COAL TOWNSHIP - Spring in Shelby Foulds' garden brings dragonflies, butterflies and flowers, each intricately crafted from colorful beads strung on twists of wire.

Foulds is gifted at turning trash to treasure. Her rainbow-hued creatures provide the perfect decorative touch to her recently constructed "pallet garden," a Pinterest-inspired raised bed garden built from an old shipping pallet. Threads of larger beads hanging from a piece of driftwood provide gentle noise.

Foulds' crafty ways are rooted in a childhood filled with imagination. As a young girl, she was given a large bin of buttons from her grandmother, which she loved to sort and string together. By age 12, she had graduated to friendship bracelets, which she traded and gave to her classmates.

"I always beaded and did crafts," said Foulds.

She enrolled in art classes in school as well as extracurricular drawing classes, but most of her artwork is based on intuition rather than technique.

"I'm mostly self-taught," she said.

One of the reason her wire creations fit so seamlessly into gardens is because Foulds finds inspiration in the outdoors. She grew up in the countryside near Overlook and spent many hours playing outside.

She also takes inspiration in music. A self-described "Deadhead," Foulds attended music festivals and shows as a teenager. It was at these events that she first sold her jewelry.

She frequently wears pieces of chunky, colorful jewelry she makes herself. She also sews and enjoys making patchwork clothes.

"My taste is just all over because of my eclectic-ness," she said.

These days, Foulds' crafting has taken a backseat to her energetic, playful 2 1/2-year-old son.

"Life got busy," she said.

The reduction in production is one of the reasons Foulds will be selling Paparazzi Accessories at the Anthracite Heritage Festival in addition to a few of her own creations.

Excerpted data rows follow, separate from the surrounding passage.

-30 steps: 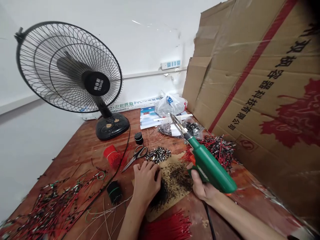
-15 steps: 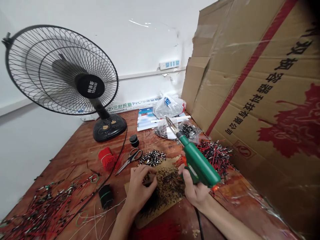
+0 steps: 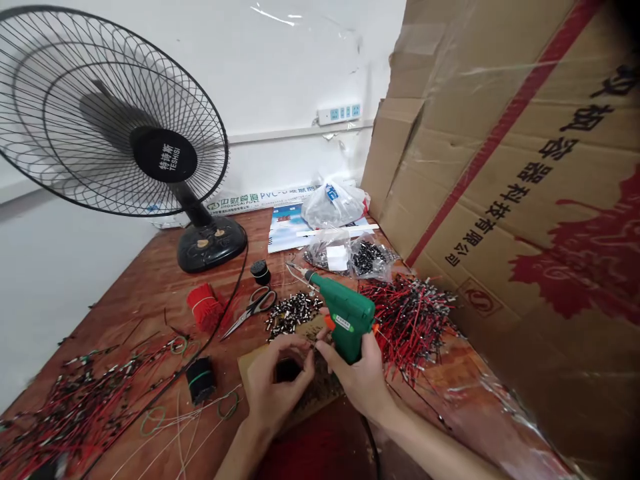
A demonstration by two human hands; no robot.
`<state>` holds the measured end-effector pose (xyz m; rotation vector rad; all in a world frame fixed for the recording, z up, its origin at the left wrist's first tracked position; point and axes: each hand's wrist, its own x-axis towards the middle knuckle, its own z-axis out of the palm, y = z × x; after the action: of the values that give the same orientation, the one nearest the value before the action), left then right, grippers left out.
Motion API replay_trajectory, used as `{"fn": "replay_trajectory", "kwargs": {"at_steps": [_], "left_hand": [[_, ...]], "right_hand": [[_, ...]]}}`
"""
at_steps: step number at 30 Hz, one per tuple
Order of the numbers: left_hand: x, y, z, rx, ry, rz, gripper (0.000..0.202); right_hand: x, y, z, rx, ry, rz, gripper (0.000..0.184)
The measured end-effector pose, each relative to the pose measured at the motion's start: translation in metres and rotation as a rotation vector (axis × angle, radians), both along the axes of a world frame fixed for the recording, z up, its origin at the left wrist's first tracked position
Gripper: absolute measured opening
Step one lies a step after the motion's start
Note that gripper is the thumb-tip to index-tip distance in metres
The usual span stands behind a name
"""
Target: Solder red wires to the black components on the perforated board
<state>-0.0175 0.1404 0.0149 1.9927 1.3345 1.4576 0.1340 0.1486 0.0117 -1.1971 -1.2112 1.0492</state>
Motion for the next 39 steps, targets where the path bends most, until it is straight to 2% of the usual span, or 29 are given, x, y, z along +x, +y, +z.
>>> {"fn": "replay_trajectory", "kwargs": {"at_steps": [5,10,16,21,26,32,39], "left_hand": [[-0.001,-0.001,-0.001,0.103,0.06,0.039,0.035],[-0.001,0.001,0.003,0.179,0.171,0.064,0.031],[-0.004,0.004,-0.003,0.237,0.252,-0.008,0.034],[-0.004,0.006,-0.005,0.217,0.324,-0.019,0.038],[-0.007,0.007,-0.007,0.228,0.364,-0.009,0.031],[-0.015,0.008,-0.012,0.174,0.39,-0.027,0.025],[-0.012,0.004,-0.006,0.147,0.519,-0.12,0.027]], "right_hand": [[-0.005,0.0,0.0,-0.062,0.031,0.029,0.052],[-0.006,0.0,-0.006,-0.115,0.041,0.083,0.048],[-0.006,0.0,-0.009,-0.098,-0.014,0.006,0.039],[-0.005,0.002,-0.009,-0.054,-0.047,-0.024,0.039],[-0.003,0.002,-0.016,-0.096,-0.057,0.014,0.041],[-0.003,0.003,-0.013,-0.106,-0.059,0.005,0.047],[0.002,0.006,-0.02,-0.018,-0.132,-0.063,0.042]]}}
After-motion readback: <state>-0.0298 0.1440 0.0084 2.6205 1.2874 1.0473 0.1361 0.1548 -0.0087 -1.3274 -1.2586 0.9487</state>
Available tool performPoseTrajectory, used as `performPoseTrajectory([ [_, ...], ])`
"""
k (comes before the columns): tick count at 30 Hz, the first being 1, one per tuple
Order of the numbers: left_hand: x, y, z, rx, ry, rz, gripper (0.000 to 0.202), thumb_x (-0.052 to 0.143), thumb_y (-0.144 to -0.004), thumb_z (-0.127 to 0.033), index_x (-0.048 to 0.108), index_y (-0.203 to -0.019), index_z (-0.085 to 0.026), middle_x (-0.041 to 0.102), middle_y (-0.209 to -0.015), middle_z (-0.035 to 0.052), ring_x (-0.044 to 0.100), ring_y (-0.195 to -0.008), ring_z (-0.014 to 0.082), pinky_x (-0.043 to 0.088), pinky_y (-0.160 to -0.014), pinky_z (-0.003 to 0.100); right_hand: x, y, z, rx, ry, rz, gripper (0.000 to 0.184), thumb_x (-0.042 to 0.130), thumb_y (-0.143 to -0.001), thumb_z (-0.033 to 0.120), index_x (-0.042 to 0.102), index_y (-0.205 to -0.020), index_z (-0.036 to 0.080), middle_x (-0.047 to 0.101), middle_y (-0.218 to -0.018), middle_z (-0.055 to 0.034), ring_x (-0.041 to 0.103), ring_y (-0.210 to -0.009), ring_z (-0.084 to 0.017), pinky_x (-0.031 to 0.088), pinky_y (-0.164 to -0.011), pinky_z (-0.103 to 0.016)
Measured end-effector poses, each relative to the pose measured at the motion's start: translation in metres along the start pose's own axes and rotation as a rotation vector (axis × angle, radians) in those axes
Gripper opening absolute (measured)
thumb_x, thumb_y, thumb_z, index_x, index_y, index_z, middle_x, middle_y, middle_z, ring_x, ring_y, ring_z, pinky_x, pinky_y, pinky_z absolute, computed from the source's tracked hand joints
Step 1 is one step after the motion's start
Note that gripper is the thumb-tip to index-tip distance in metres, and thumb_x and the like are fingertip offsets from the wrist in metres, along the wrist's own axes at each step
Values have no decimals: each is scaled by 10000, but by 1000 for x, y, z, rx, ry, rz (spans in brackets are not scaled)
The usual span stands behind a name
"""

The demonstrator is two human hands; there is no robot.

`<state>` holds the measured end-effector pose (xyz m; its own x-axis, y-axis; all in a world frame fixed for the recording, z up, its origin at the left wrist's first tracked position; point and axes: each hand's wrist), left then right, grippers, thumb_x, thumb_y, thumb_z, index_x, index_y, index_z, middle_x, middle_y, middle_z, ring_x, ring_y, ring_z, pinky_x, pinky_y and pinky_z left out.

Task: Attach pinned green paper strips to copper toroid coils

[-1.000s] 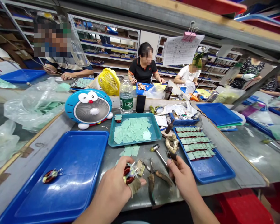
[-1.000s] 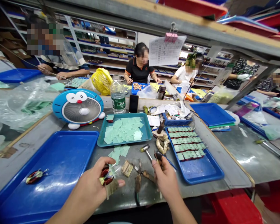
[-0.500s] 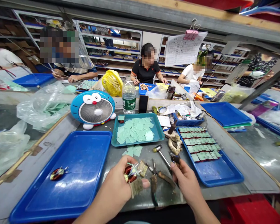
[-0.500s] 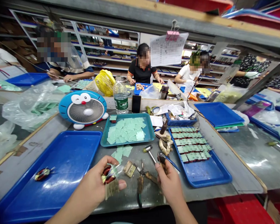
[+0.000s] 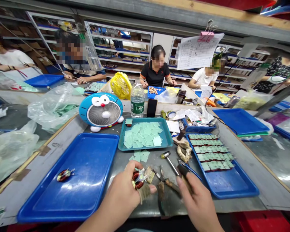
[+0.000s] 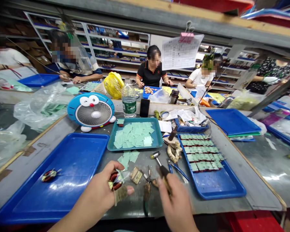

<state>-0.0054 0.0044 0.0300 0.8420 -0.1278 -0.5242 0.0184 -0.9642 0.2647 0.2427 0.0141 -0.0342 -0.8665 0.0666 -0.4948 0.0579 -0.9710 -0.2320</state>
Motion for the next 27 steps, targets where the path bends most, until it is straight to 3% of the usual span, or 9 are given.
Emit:
performPoseTrajectory([
  [2,3,-2,5,57,-129,-18,375,770,-786,-388,542,-1055,-260,678,-753,-48,634,-694,209,417,-639,285,-4,1,28,-401,244,115,167,565,-1007,217,566,-840,216,617,-779,-19,574,-686,-165,402,-643,-274],
  [3,4,-2,7,86,-183,-24,352,750,-805,-385,548,-1068,-266,701,-778,-40,652,-715,220,424,-647,294,-4,0,41,-536,342,127,159,524,-1011,170,556,-861,214,637,-811,-28,575,-701,-174,394,-663,-289],
  [6,7,-2,10,163,-286,-62,270,679,-865,-354,581,-1107,-286,752,-889,-22,704,-795,237,457,-691,316,-4,-9,68,-740,514,121,203,442,-1031,150,534,-861,213,642,-795,-26,531,-659,-195,336,-655,-338],
  [10,7,0,12,245,-351,-104,286,669,-874,-293,633,-1158,-306,766,-1074,-1,739,-947,254,500,-772,334,-5,-20,78,-817,569,161,326,307,-1069,180,569,-876,207,662,-870,-63,526,-692,-220,301,-668,-370],
  [13,6,2,14,289,-358,-110,312,691,-866,-285,646,-1174,-302,764,-1104,10,745,-960,253,514,-782,329,-8,-23,78,-834,573,177,354,294,-1064,163,577,-854,199,659,-889,-79,513,-701,-222,286,-671,-378],
  [21,4,4,16,353,-366,-107,415,619,-817,-114,640,-1175,-321,762,-1105,-12,740,-972,225,518,-783,301,-15,-21,77,-805,625,285,157,461,-960,125,578,-903,212,640,-910,-60,481,-727,-235,274,-686,-389],
  [27,6,4,18,427,-579,-109,555,522,-718,-5,645,-1182,-284,754,-1068,35,727,-942,267,505,-774,343,-17,-24,83,-825,714,352,98,597,-845,158,563,-898,232,618,-878,-32,460,-713,-231,277,-684,-393],
])
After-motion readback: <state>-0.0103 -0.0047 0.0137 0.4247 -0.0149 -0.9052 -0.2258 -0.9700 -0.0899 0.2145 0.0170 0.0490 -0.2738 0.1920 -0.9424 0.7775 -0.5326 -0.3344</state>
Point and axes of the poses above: each hand's wrist, its own y-axis away from the middle knuckle, its own x-axis out of the palm, z = x × y
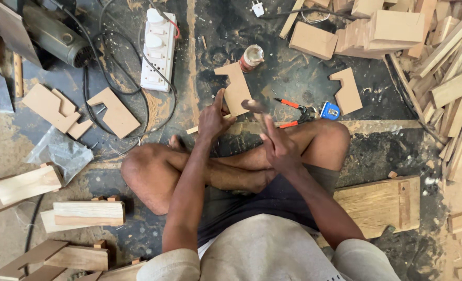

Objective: The person sits on the floor and assembles small wooden pieces by applying glue and hammering nails. They repeatedly pick up pieces, apply glue, align them, and secure them with a hammer and nails.

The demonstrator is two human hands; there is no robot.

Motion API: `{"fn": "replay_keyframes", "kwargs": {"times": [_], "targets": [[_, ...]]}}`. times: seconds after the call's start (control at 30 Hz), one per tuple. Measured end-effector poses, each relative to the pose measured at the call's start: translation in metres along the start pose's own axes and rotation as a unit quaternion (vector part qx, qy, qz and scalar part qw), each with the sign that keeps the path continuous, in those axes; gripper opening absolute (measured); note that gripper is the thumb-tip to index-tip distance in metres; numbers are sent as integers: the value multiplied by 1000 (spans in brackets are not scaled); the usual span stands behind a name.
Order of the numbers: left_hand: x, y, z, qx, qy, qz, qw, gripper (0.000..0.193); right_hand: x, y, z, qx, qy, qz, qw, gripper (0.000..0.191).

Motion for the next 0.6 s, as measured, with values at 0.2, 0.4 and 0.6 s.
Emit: {"fn": "replay_keyframes", "kwargs": {"times": [0.2, 0.4, 0.6], "targets": [[1, -3, 0, -2, -7, -17, 1000, 105, 12, 0, 17, -182, 137, 32, 973, 62], [-5, -1, 4, -4, 7, -2, 1000, 104, 15, 14, 12, 19, -19, -22, 999, 58], [-5, -3, 5, -5, -19, -11, 1000, 105, 25, 13, 28, -147, 121, 16, 982, 59]]}}
Point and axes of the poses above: each hand's wrist, its own y-axis away from the middle knuckle, its own z-axis out of the palm, x = y × z, the point moved 3 cm from there along -y, towards the middle knuckle, and after that the axes turned 3 degrees about z, right-handed, at the moved point
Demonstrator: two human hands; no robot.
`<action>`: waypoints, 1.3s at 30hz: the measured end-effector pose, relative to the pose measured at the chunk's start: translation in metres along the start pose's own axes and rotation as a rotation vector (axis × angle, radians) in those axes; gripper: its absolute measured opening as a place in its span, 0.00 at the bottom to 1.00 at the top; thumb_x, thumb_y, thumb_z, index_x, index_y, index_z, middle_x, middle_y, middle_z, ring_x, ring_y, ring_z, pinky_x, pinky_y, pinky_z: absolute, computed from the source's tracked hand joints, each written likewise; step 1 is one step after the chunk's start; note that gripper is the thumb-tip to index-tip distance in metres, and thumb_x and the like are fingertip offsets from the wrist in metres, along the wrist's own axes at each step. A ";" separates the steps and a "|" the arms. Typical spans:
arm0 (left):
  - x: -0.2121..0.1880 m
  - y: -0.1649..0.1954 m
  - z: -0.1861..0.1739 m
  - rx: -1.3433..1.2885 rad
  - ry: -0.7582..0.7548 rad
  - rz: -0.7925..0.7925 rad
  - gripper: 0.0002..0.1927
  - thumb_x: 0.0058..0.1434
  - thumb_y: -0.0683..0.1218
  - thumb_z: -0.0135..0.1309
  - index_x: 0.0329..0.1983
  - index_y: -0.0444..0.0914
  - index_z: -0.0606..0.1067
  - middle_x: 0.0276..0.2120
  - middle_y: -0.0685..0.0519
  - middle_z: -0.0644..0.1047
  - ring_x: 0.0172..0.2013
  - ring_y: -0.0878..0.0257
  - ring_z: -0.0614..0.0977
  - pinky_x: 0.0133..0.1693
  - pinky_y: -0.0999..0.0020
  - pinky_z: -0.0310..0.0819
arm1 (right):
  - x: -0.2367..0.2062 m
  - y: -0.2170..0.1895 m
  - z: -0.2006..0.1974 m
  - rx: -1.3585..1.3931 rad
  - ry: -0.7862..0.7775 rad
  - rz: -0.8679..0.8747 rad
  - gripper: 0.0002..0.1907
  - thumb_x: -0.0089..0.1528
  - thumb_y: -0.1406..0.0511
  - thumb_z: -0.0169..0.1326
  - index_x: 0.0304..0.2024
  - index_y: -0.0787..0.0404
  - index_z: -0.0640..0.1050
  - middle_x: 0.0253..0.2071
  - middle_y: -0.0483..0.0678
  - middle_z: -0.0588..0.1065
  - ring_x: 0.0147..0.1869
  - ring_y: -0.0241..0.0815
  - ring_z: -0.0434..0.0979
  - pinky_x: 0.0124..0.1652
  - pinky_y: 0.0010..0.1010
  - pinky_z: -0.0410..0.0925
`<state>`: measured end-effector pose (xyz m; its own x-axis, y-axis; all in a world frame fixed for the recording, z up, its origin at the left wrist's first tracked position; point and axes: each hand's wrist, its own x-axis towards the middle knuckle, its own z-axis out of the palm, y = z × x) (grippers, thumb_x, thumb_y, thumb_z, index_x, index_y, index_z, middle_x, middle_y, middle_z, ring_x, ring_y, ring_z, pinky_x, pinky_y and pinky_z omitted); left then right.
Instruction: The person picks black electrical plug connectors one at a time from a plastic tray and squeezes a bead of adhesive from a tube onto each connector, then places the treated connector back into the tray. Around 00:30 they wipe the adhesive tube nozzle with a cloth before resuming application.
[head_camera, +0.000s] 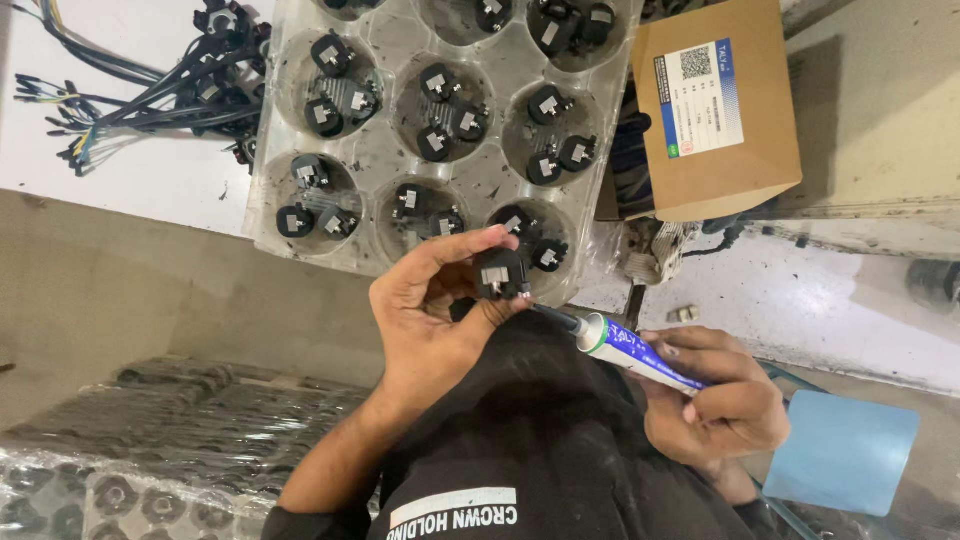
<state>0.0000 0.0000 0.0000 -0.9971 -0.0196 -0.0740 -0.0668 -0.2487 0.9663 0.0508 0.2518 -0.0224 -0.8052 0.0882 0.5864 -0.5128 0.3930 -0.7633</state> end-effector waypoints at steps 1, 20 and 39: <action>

Foulds also cited the lower costs of a mass-produced item versus her own handcrafted items as a reason for the change. Paparazzi Accessories items costs $5 each, while a comparable item made by Foulds ranges between $20 to $25. "People don't want to pay for original art," said Foulds.

For admirers of Foulds' intricate beadwork who want to take matters into their own hands, she will be offering a four-week garden bead art class at 6:30 p.m. Thursdays beginning July 10 at the Northumberland County Council for the Arts and Humanities' Kallaway Center for the Arts in Shamokin.

Foulds strongly encourages people to join in with this weekend's art festivities, even if they don't already craft. She said she cannot emphasize enough how important she finds the council for the arts.

"Everybody is an artist, they just have to tap into it," said Foulds. "Without art, life would be boring."